NN writes: ...unable to reject the idea because of lack of awareness of what contrary evidence exists. The supposed contrary evidence in the case of junk DNA is a very iffy thing. Although they think they have found some function there it doesn't seem to be very clear what it does. Here's a Scientific American article on it that shows that the study is far from certain about anything:
Sci Am writes: There has been a lot of debate, inside of ENCODE and outside of the project, about whether or not the results from our experiments describe something that is really going on in nature. NN writes: How does the fact that you can make up a story about something evidence?

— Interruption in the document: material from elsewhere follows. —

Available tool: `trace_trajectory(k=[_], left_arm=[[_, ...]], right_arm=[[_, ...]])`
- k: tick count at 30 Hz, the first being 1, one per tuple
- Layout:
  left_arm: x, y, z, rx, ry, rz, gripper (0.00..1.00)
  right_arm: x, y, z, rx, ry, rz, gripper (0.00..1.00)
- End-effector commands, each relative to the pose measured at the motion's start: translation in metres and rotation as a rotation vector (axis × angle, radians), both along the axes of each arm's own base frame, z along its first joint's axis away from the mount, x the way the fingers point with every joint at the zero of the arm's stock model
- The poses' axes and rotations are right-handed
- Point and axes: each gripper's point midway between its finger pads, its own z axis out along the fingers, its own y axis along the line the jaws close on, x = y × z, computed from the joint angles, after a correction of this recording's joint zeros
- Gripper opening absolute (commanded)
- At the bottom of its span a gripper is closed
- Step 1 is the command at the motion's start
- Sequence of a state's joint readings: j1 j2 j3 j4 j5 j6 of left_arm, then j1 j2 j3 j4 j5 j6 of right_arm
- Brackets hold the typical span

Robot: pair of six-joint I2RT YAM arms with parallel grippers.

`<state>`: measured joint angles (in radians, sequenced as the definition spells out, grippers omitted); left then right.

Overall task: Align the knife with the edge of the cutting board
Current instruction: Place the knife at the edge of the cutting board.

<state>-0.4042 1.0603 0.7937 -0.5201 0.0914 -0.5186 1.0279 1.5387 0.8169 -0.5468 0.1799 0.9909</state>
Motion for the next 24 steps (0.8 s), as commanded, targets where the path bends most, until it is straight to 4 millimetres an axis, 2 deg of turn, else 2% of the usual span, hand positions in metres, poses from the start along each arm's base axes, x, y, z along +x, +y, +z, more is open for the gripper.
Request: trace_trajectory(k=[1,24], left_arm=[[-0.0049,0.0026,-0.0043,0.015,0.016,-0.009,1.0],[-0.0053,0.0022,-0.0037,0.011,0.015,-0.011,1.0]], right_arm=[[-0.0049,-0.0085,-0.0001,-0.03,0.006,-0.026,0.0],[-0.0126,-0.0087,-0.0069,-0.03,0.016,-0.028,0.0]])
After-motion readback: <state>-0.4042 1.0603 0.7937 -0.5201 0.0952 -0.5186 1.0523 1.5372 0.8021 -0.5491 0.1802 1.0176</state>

Who said it's "evidence?" I merely present it as a hypothesis that fits the Biblical Flood, and the Biblical Fall for that matter, a lot better than it fits the ToE. It fits so well that it wouldn't make sense to give it up until something definite is known about noncoding DNA one way or the other, which isn't the case now and by the looks of it won't be for some time to come. ABE: WIkipedia may be more up to date:
Wikipedia writes: In genomics and related disciplines, noncoding DNA sequences are components of an organism's DNA that do not encode protein sequences. Some noncoding DNA is transcribed into functional non-coding RNA molecules (e.g. transfer RNA, ribosomal RNA, and regulatory RNAs). Other functions of noncoding DNA include the transcriptional and translational regulation of protein-coding sequences, scaffold attachment regions, origins of DNA replication, centromeres and telomeres. The amount of noncoding DNA varies greatly among species. Where only a small percentage of the genome is responsible for coding proteins, the percentage of the genome performing regulatory functions is growing. When there is much non-coding DNA, a large proportion appears to have no biological function for the organism, as theoretically predicted in the 1960s. Since that time, this non-functional portion has often been referred to as "junk DNA", a term that has elicited strong responses over the years.[2] The international Encyclopedia of DNA Elements (ENCODE) project uncovered, by direct biochemical approaches, that at least 80% of human genomic DNA has biochemical activity.[3] Though this was not necessarily unexpected due to previous decades of research discovering many functional noncoding regions,[4][5] some scientists criticized the conclusion for conflating biochemical activity with biological function.[6][7][8][9][10] Estimates for the biologically functional fraction of our genome based on comparative genomics range between 8 and 15%.[11][12][13] Edited by Faith, : No reason given. Edited by Faith, : No reason given.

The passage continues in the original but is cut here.